Within a month of Megan’s murder, the New Jersey Assembly, without holding any committee hearings, passed a package of bills collectively known as Megan’s Law. It mandated police to notify communities when a released sex offender was planning to move into their neighborhood and to put information about high-risk offenders on the Internet.

Two months later, the New Jersey legislature unanimously voted in favor and Governor Christine Todd Whitman signed it into law.

Like the Wetterling Act (see part 1), New Jersey’s law quickly went national. By May 1996, a federal law amending the Wetterling Act had passed Congress and been signed by President Clinton.

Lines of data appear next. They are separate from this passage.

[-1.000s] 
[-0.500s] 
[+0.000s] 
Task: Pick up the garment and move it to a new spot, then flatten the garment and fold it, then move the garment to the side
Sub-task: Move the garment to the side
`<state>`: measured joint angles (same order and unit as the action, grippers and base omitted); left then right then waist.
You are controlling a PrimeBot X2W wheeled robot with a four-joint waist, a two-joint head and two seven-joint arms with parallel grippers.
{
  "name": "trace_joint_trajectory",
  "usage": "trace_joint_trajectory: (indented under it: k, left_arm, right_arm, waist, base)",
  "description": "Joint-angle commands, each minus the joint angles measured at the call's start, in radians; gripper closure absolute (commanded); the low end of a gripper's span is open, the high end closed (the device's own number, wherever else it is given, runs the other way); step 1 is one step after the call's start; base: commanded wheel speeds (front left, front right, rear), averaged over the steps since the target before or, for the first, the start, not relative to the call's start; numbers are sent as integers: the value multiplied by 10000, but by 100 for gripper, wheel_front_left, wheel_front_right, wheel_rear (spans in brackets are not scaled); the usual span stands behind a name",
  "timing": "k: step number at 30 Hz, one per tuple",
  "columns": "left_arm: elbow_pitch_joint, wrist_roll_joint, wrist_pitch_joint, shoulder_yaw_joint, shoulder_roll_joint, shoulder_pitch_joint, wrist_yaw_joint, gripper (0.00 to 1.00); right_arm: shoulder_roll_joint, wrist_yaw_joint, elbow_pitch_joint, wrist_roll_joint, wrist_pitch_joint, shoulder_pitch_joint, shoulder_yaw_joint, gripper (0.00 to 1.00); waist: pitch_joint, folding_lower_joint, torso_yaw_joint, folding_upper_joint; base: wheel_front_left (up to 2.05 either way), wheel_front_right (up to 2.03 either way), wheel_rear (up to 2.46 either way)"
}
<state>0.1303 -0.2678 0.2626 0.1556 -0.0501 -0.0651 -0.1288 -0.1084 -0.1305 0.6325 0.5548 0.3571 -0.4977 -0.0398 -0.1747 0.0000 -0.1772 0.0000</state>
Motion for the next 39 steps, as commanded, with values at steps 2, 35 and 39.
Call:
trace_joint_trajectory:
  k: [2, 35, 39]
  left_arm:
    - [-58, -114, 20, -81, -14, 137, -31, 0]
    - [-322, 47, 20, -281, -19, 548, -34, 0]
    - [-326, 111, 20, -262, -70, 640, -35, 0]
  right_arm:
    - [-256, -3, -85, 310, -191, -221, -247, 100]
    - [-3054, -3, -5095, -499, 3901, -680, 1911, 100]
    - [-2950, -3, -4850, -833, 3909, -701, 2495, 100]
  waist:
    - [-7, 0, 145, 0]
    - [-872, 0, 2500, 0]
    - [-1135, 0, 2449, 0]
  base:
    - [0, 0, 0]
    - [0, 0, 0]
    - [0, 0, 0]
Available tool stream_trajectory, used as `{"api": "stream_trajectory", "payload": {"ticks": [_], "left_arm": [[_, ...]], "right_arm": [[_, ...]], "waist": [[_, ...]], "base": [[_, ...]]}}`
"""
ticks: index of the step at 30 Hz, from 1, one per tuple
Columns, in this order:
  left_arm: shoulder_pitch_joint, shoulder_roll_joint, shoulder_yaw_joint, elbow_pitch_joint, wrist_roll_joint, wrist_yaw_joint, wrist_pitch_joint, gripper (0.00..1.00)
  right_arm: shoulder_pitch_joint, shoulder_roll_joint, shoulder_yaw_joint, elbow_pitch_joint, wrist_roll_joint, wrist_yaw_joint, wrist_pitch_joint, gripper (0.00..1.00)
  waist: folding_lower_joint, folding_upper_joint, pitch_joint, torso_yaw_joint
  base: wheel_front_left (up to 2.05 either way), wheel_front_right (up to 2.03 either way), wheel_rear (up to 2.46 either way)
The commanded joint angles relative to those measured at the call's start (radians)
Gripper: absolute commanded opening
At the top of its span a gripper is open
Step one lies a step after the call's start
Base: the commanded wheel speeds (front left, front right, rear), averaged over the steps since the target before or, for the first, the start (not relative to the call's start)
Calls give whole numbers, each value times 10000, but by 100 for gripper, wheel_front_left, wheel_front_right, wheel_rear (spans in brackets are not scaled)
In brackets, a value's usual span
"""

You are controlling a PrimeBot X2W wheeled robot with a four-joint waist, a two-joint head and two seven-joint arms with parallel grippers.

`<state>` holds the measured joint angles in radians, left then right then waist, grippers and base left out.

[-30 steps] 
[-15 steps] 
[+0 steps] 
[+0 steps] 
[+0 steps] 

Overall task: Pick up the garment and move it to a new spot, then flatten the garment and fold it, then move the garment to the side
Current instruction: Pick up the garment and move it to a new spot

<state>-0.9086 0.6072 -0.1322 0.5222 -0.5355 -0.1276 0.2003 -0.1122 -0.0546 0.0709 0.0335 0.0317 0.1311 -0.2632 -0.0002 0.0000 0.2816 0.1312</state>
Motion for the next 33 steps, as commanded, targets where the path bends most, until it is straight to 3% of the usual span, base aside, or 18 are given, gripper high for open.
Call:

Now the list of sex offenders would no longer be the domain only of police, as required under the Wetterling Act. States could notify the public, and now they had a powerful tool for doing so—the Internet. Today the photos, names, and addresses of those who have served time for a sex offense are put online for the world to see.

In a 2011 interview, Patty Wetterling told me that Megan’s Law in some ways “hijacked the intentions of the Wetterling Act.”

Indeed, the Wetterling Law never had the chance to be tried. The Hamilton Township police themselves didn’t yet have a list of sex offenders at the time of Megan’s murder, as the Wetterling law required.

Clearing entire forests after wildfires may sound good, but it damages the ecosystem in countless ways. Similarly, laws passed immediately after tragedies almost always go too far, creating more problems than they solve. That’s because we humans aren’t very good at objective risk analysis after a crisis (see more in this excellent Techdirt post).

Megan’s Law was an understandable overreaction that has wreaked havoc on the lives of many U.S. families. With more than 700,000 people on the sex offender registries that the law created, Women Against Registry, a grassroots group, estimates that at least a half million wives and children have been impacted. This website aims to tell their stories.